Walking Football adalah permainan sepakbola yang dimainkan oleh para "kakek dan nenek." Untuk laki-laki, batasan umur untuk ikut serta dalam Walking Football adalah di atas 50 tahun, sedangkan untuk perempuan di atas 40 tahun.

Umur tersebut diklasifikasi lagi. Untuk laki-laki ada tiga kategori, yakni 50 (50-59 tahun), 60 (60-69), dan 70 (70+). Untuk perempuan juga dibagi menjadi tiga kategori, yakni 40 (40-49), 50 (50-59), dan 60 (60+).

Jangan bayangkan peraturan Walking Football sama seperti permainan sepakbola pada umumnya. Seperti namanya, Walking Football adalah permainan sepakbola yang dimainkan dengan berjalan. Jika seorang pemain berlari, maka ia dianggap melakukan pelanggaran.

Walking Football dimainkan menggunakan dua gawang kecil, dan 6 vs 6 - namun tergantung ketersediaan pemain.

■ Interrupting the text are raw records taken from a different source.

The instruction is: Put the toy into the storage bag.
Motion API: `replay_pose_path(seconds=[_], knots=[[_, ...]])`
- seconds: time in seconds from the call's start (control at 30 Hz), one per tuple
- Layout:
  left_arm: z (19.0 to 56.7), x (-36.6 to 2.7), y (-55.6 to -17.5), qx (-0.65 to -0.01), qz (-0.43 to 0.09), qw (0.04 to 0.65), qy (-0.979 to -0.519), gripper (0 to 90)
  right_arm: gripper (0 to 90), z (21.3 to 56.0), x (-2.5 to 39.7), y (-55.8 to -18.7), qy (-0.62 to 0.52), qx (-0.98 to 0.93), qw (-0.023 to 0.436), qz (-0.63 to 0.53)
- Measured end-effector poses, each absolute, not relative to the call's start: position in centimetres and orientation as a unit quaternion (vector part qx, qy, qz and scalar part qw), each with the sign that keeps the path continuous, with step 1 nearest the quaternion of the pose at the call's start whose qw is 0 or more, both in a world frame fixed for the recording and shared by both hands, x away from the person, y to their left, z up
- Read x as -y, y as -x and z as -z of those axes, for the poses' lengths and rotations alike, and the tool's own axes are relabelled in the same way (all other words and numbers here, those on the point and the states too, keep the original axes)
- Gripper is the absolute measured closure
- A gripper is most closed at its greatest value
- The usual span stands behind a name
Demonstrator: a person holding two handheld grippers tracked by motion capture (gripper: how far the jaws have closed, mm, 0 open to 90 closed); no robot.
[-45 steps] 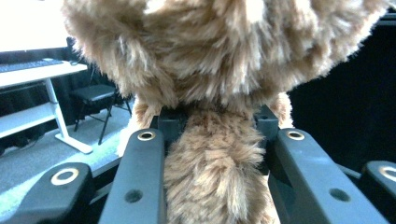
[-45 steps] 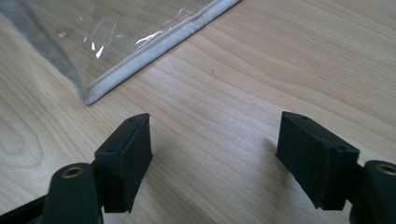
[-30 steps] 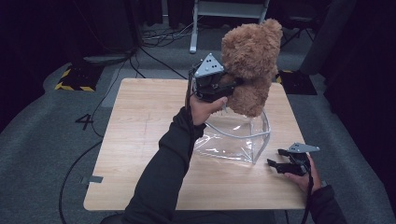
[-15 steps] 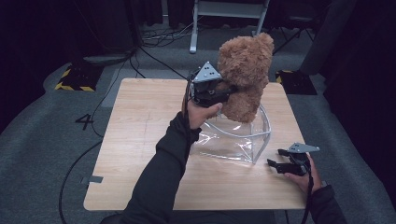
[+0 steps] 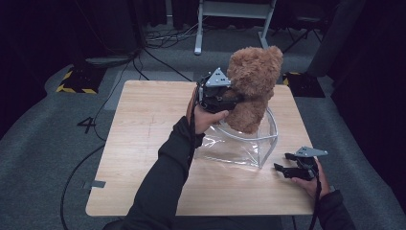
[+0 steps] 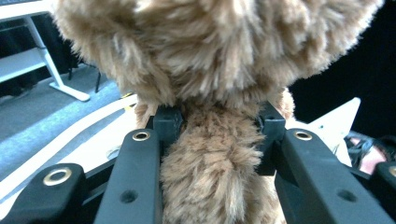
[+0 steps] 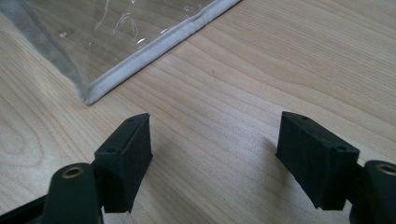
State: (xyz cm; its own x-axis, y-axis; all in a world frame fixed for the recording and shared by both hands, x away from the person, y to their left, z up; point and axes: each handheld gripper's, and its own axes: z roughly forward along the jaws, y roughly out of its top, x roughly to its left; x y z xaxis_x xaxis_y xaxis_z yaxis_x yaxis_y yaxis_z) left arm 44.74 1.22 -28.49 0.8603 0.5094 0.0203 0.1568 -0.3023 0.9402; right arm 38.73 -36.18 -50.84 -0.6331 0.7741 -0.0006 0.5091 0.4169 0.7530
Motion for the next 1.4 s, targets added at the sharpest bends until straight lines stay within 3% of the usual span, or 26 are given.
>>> replay_pose_path(seconds=[1.4], knots=[[30.0,-0.4,-45.7,-0.176,-0.115,0.393,-0.895,57.6,26.8,50.8,36.3,-38.8,-0.393,-0.821,0.172,-0.377]])
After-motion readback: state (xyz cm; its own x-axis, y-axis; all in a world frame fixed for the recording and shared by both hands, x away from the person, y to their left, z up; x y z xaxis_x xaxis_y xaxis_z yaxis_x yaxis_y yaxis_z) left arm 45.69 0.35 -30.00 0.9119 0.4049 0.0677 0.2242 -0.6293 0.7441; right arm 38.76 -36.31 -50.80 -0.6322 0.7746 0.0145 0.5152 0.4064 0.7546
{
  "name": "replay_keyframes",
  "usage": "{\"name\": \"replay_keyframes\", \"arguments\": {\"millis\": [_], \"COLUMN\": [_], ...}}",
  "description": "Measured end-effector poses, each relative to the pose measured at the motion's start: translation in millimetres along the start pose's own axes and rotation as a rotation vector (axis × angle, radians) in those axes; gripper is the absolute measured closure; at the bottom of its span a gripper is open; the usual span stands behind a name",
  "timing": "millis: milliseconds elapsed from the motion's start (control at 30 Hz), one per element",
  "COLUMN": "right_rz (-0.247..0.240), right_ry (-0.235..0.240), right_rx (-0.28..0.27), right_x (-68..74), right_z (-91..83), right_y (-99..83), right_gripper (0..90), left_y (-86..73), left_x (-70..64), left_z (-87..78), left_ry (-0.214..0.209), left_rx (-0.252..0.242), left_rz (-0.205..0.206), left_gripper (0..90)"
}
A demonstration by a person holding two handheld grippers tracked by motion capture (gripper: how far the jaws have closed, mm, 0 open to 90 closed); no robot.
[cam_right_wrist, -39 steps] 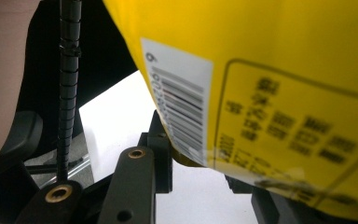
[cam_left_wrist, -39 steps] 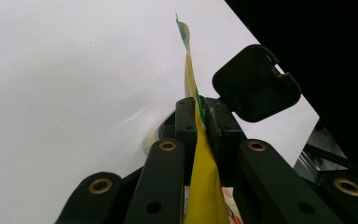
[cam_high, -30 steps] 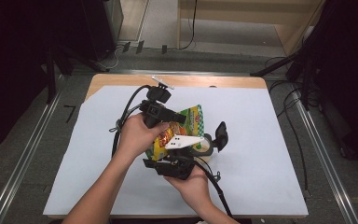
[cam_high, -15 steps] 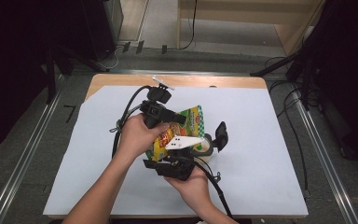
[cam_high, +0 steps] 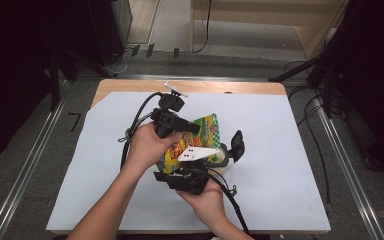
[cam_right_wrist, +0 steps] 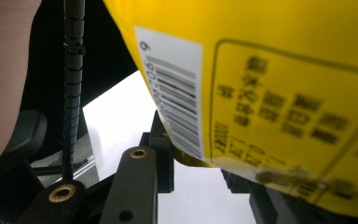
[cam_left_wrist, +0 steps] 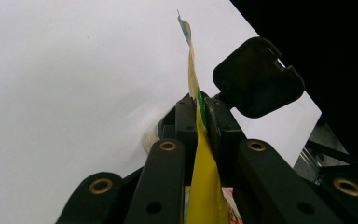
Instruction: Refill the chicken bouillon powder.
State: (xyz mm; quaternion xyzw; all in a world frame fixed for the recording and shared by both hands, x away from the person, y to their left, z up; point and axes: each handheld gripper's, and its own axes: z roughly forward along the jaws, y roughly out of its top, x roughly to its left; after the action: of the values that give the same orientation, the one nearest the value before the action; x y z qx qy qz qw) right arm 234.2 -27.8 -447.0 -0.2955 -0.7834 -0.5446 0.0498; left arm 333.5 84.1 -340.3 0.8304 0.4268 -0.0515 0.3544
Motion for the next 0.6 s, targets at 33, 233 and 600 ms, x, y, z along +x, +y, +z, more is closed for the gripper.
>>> {"name": "replay_keyframes", "arguments": {"millis": [33, 233, 600], "right_rz": [-0.001, 0.001, 0.039], "right_ry": [-0.003, -0.007, 0.037], "right_rx": [0.002, -0.001, -0.023], "right_x": [0.1, 1.1, 0.6], "right_z": [0.1, 0.9, -1.3], "right_y": [0.0, -3.0, 2.1], "right_gripper": [70.6, 70.9, 70.8], "left_y": [-0.1, -0.7, 1.5], "left_x": [-0.1, -1.3, -1.2], "left_z": [0.0, 1.2, -3.9], "left_ry": [0.0, 0.0, -0.011], "left_rx": [0.0, 0.006, -0.015], "left_rz": [0.0, 0.003, -0.013], "left_gripper": [85.4, 85.6, 84.8]}}
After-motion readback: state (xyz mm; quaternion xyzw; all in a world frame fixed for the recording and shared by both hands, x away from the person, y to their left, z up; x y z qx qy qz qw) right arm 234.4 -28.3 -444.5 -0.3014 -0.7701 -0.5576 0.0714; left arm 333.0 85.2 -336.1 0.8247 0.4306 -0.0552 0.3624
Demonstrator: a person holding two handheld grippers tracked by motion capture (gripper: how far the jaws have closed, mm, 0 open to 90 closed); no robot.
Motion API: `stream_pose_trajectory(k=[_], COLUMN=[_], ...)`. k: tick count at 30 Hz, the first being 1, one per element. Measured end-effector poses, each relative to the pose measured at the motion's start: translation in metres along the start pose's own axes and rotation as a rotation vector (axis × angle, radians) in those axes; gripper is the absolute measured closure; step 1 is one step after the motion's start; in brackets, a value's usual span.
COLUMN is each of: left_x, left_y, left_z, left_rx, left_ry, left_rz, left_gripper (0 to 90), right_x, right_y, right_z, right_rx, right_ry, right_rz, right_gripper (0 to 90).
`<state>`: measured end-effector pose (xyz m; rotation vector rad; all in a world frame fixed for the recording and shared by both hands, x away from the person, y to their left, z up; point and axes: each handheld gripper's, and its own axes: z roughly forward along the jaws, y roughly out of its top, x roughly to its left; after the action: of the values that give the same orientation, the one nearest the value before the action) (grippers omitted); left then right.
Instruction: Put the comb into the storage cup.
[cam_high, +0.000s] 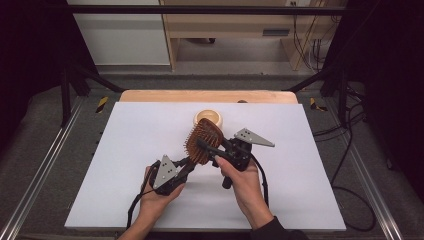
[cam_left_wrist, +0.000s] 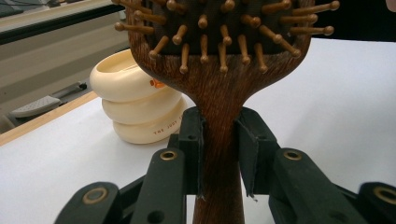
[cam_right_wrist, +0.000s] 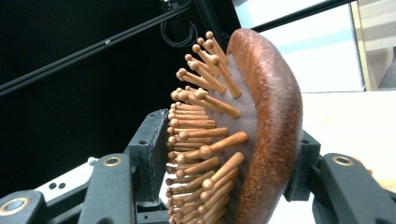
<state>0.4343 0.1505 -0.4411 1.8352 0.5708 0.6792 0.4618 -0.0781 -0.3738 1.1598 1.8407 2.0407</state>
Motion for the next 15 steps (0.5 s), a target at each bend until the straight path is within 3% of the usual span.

Walking Football diinisiasi oleh John Croot pada 2011 di Chesterfield, Inggris. Walking Football sudah mempunyai federasi bernama The Walking Football Association (The WFA), yang diresmikan pada Desember 2016. Tujuan The WFA adalah mempromosikan dan memfasilitasi Walking Football sebagai olahraga amatir di seluruh Inggris, yang bermuara pada rekreasi, latihan fisik, dan kompetisi.

Menurut data yang dikeluarkan The WFA, ada lebih dari 1.500 tim Walking Football di seluruh Inggris dengan lebih dari 60.000 partisipan. Selain itu, Walking Football juga sudah dimainkan di lebih dari 55 negara.

Meski baru diresmikan pada 2016, The WFA sudah sangat tertata. Mereka menyelenggarakan kompetisi yang berjenjang, mulai dari tingkat nasional hingga akar rumput (grassroot). Bahkan, mereka memberi penghargaan grassroot award, yakni memberi penghargaan individual dan grup pada mereka yang bermain di wilayah sub-urban.

Munculnya Walking Football menjadi bukti bahwa sepakbola bisa dimainkan dengan cara yang berbeda, dan dirayakan oleh siapa saja tanpa batasan usia.